Action item:
All of the data is to be repeated verbatim.

BEGIN Recorded data

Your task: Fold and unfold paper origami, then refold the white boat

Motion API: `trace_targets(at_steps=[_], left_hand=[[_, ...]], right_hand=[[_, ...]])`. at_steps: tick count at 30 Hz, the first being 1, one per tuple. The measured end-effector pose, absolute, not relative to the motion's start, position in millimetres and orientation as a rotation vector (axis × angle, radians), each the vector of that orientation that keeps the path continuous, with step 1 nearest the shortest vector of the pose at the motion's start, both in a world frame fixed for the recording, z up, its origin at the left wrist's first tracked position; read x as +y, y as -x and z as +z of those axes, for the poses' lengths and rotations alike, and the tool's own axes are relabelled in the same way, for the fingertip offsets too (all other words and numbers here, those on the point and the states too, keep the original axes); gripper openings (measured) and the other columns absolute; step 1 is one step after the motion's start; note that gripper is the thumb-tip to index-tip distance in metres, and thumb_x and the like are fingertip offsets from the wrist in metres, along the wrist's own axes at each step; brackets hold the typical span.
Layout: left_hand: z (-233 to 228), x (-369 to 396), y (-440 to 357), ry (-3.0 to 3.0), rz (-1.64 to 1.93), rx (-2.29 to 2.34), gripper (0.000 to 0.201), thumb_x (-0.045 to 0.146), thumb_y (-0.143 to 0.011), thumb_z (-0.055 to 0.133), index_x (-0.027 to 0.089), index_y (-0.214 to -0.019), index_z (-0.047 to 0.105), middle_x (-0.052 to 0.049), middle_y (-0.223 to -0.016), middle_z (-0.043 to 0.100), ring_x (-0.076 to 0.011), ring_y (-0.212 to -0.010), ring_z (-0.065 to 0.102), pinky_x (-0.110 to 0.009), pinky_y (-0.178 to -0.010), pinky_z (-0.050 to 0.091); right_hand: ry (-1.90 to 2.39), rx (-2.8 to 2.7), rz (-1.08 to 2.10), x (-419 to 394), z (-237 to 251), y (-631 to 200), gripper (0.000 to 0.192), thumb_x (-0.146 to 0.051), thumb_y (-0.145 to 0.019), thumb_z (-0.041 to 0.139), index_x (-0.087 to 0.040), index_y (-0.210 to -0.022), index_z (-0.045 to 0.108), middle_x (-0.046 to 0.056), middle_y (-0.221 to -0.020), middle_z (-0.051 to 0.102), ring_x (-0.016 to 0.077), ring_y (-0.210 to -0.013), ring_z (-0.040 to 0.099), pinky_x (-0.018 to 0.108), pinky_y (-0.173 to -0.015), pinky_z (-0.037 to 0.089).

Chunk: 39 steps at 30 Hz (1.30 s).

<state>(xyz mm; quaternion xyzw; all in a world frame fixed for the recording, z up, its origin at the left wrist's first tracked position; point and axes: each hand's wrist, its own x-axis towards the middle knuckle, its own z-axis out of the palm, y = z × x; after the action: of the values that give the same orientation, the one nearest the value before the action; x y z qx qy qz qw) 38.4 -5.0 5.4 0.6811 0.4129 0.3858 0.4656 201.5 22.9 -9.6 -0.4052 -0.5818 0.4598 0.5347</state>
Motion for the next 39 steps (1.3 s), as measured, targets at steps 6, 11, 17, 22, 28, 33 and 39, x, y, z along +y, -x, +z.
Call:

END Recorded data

Answer space:
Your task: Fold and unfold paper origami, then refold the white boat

Motion API: `trace_targets(at_steps=[_], left_hand=[[_, ...]], right_hand=[[_, ...]])`. at_steps: tick count at 30 Hz, the first being 1, one per tuple. The measured end-effector pose, absolute, not relative to the motion's start, position in millimetres and orientation as a rotation vector (axis × angle, radians), each the vector of that orientation that keeps the path continuous, with step 1 nearest the shortest vector of the pose at the motion's start, both in a world frame fixed for the recording, z up, its origin at the left wrist's first tracked position; read x as +y, y as -x and z as +z of those axes, for the poses' lengths and rotations alike, and the tool's own axes are relabelled in the same way, for the fingertip offsets too (all other words and numbers here, those on the point and the states too, keep the original axes); gripper openings (measured) and the other columns absolute; step 1 is one step after the motion's start; note that gripper is the thumb-tip to index-tip distance in metres, and thumb_x and the like are fingertip offsets from the wrist in metres, along the wrist's own axes at each step; brackets hold the typical span.
Layout: left_hand: z (-233 to 228), x (-369 to 396), y (-440 to 357), ry (-3.0 to 3.0), rz (-1.64 to 1.93), rx (-2.29 to 2.34), gripper (0.000 to 0.201), thumb_x (-0.045 to 0.146), thumb_y (-0.143 to 0.011), thumb_z (-0.055 to 0.133), index_x (-0.027 to 0.089), index_y (-0.214 to -0.019), index_z (-0.047 to 0.105), middle_x (-0.052 to 0.049), middle_y (-0.223 to -0.016), middle_z (-0.043 to 0.100), ring_x (-0.076 to 0.011), ring_y (-0.212 to -0.010), ring_z (-0.065 to 0.102), pinky_x (-0.110 to 0.009), pinky_y (-0.178 to -0.010), pinky_z (-0.050 to 0.091); right_hand: ry (-1.90 to 2.39), rx (-2.8 to 2.7), rz (-1.08 to 2.10), x (-419 to 394), z (-237 to 251), y (-631 to 200), gripper (0.000 to 0.192), thumb_x (-0.146 to 0.051), thumb_y (-0.145 to 0.019), thumb_z (-0.041 to 0.139), index_x (-0.087 to 0.040), index_y (-0.210 to -0.022), index_z (-0.045 to 0.108), middle_x (-0.046 to 0.056), middle_y (-0.221 to -0.020), middle_z (-0.051 to 0.102), ring_x (-0.016 to 0.077), ring_y (-0.210 to -0.013), ring_z (-0.040 to 0.099), pinky_x (-0.018 to 0.108), pinky_y (-0.173 to -0.015), pinky_z (-0.037 to 0.089).

Chunk: 39 steps at 30 Hz (1.30 s).

<state>(xyz mm; quaternion xyzw; all in a world frame fixed for the recording, z up, its origin at the left wrist's first tracked position; point and axes: each hand's wrist, its own x-axis towards the middle knuckle, its own z-axis out of the palm, y = z × x; after the action: of the values that give the same orientation, the one nearest the value before the action; x y z qx qy qz qw) 38.4 -5.0 5.4 0.6811 0.4129 0.3858 0.4656 201.5 22.9 -9.6 -0.4052 -0.5818 0.4598 0.5347</state>
Motion for the next 39 steps (1.3 s), as measured, targets at steps 6, 11, 17, 22, 28, 33 and 39, x, y, z along +y, -x, +z.
Call:

No additional output is needed.